Action item: In the records that follow, find the line containing "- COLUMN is" and the line containing "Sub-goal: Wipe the", then transcribe both and every line between them exactly, omitting pictures.

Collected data
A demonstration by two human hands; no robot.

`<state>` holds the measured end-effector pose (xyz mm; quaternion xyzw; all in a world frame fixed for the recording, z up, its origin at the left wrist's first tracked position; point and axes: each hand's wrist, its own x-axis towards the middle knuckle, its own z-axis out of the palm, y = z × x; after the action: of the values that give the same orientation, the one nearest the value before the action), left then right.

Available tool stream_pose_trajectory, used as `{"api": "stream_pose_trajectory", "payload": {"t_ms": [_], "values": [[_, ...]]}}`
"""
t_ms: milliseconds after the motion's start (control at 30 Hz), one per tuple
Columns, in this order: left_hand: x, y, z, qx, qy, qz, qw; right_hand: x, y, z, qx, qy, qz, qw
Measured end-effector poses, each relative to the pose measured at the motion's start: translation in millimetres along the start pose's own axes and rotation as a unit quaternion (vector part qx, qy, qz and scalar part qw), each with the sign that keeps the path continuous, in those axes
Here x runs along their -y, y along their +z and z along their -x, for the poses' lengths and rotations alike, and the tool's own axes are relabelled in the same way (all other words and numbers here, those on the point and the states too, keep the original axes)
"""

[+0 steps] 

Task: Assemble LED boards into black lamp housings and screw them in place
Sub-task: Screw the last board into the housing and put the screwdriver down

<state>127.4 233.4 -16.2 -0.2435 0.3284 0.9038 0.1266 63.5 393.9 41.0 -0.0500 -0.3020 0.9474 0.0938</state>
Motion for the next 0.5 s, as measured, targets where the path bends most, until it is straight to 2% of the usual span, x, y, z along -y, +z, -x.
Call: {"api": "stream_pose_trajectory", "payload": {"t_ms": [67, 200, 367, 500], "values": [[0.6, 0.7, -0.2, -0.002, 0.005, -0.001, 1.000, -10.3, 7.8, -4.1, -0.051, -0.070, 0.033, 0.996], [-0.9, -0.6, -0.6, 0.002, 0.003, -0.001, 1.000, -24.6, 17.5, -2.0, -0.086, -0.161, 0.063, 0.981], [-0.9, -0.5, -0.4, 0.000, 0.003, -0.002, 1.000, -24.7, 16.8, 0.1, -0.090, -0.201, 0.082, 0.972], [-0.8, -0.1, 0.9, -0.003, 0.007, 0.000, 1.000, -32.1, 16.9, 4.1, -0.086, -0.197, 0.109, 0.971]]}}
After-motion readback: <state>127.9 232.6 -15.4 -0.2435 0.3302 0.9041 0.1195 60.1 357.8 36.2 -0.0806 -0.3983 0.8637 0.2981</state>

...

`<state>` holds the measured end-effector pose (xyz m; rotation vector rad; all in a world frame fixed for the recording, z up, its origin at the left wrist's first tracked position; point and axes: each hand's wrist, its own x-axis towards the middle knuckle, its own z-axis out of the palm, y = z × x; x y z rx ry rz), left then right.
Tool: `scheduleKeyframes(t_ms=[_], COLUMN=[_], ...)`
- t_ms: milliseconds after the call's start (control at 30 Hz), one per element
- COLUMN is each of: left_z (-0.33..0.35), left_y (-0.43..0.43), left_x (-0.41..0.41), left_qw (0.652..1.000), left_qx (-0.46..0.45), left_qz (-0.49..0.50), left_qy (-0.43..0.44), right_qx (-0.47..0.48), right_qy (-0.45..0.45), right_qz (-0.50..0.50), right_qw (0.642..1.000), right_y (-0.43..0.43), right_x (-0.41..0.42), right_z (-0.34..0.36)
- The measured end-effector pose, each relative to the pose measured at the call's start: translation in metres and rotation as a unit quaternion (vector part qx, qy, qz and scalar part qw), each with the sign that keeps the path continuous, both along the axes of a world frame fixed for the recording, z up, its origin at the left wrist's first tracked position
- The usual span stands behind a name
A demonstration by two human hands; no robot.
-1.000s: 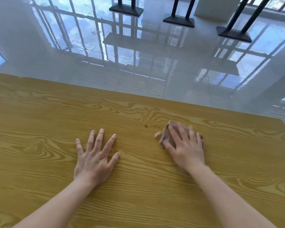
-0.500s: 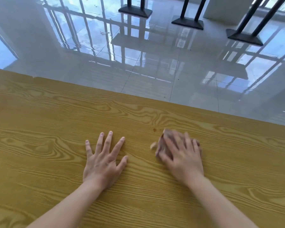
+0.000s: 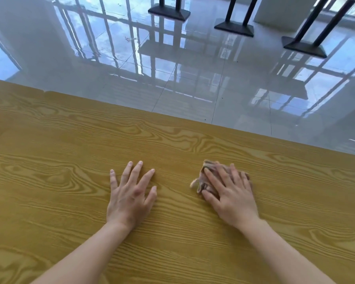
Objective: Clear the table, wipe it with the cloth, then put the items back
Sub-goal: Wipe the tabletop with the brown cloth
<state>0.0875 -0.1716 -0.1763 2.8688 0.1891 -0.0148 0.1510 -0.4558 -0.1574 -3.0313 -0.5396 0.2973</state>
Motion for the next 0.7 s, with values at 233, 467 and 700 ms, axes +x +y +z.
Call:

Reply to the exercise:
- COLUMN is each of: left_z (-0.33..0.35), left_y (-0.43..0.43), left_x (-0.41..0.41), left_qw (0.652..1.000), left_qx (-0.46..0.45), left_qz (-0.49..0.50), left_qy (-0.43..0.44), right_qx (-0.47..0.48), right_qy (-0.45..0.45), right_qz (-0.50..0.50), right_qw (0.642..1.000), right_y (-0.43..0.43), right_x (-0.41..0.42), right_z (-0.34..0.36)
- The measured end-effector pose, each relative to the pose measured at the call's start: translation in metres and rotation as a unit quaternion (vector part qx, qy, qz and scalar part qw), each with the sign that keeps the path continuous, both along the axes of a world frame fixed for the recording, z up, its origin at the left wrist's first tracked position
- The usual span stands behind a name
A demonstration by two human hands; no robot.
-1.000s: 
-0.500s: 
+0.000s: 
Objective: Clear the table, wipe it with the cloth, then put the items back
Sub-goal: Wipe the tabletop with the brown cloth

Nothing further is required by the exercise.